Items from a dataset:
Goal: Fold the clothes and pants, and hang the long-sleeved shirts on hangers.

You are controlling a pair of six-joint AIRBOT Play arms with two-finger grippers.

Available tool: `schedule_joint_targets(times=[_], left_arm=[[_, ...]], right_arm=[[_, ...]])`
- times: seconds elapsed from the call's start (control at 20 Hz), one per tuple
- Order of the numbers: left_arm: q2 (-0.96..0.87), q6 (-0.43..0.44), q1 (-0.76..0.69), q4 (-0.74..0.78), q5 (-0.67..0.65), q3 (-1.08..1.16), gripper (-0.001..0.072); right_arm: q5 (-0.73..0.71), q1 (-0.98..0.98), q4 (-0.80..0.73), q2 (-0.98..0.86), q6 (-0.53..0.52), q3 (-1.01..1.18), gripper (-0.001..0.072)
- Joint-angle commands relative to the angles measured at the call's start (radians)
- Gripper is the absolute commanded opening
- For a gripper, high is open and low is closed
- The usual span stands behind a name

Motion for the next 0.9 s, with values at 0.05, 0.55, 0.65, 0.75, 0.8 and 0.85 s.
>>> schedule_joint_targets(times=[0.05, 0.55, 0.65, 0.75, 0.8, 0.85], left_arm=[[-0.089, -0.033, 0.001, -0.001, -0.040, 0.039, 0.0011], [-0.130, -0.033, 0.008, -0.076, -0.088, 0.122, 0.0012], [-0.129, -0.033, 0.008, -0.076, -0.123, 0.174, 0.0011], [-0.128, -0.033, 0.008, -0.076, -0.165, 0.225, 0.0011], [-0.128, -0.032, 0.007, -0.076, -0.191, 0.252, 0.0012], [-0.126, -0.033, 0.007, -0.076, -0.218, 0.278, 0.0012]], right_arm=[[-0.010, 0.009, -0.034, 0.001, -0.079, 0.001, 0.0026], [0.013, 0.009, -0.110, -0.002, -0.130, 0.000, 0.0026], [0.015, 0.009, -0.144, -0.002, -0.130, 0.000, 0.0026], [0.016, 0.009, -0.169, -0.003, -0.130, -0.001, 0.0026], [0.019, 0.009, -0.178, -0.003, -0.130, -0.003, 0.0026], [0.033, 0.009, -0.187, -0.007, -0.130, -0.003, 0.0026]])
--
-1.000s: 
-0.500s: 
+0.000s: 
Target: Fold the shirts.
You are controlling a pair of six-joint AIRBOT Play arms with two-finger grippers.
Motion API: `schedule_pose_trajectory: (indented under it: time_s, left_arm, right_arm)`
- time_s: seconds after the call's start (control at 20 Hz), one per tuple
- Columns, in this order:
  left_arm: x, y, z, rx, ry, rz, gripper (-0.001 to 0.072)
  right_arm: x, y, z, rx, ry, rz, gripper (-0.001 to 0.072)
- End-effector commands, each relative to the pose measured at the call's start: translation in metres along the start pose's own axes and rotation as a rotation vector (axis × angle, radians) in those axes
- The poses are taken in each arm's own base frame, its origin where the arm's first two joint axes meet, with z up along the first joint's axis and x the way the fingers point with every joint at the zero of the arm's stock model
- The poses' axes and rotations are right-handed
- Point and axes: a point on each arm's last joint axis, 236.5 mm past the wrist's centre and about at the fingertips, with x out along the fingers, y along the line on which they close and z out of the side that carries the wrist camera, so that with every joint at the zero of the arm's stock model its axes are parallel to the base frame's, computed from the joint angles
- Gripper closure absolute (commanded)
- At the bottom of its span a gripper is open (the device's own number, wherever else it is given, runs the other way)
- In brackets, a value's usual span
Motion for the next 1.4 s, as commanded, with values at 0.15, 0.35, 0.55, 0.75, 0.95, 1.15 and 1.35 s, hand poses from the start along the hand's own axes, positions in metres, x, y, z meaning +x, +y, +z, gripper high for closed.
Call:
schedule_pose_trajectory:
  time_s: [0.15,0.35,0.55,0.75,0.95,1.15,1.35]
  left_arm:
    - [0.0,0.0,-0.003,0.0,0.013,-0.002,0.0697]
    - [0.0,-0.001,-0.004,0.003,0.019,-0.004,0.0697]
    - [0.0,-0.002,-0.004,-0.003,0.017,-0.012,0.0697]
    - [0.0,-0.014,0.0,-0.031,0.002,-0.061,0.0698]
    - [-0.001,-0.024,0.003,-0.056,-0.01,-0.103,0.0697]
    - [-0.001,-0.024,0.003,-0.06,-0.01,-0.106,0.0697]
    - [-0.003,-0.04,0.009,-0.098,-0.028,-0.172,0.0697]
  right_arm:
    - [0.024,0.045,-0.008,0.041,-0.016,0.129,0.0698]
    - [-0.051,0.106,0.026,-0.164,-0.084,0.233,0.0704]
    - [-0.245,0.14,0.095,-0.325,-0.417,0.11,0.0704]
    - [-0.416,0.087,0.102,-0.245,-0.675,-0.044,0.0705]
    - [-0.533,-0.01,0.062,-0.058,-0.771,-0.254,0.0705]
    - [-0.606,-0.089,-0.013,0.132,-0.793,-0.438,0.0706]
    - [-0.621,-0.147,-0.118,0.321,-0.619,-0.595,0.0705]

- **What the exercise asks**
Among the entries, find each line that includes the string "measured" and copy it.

- **Answer space**
- Joint-angle commands relative to the angles measured at the call's start (radians)
- End-effector commands, each relative to the pose measured at the call's start: translation in metres along the start pose's own axes and rotation as a rotation vector (axis × angle, radians) in those axes

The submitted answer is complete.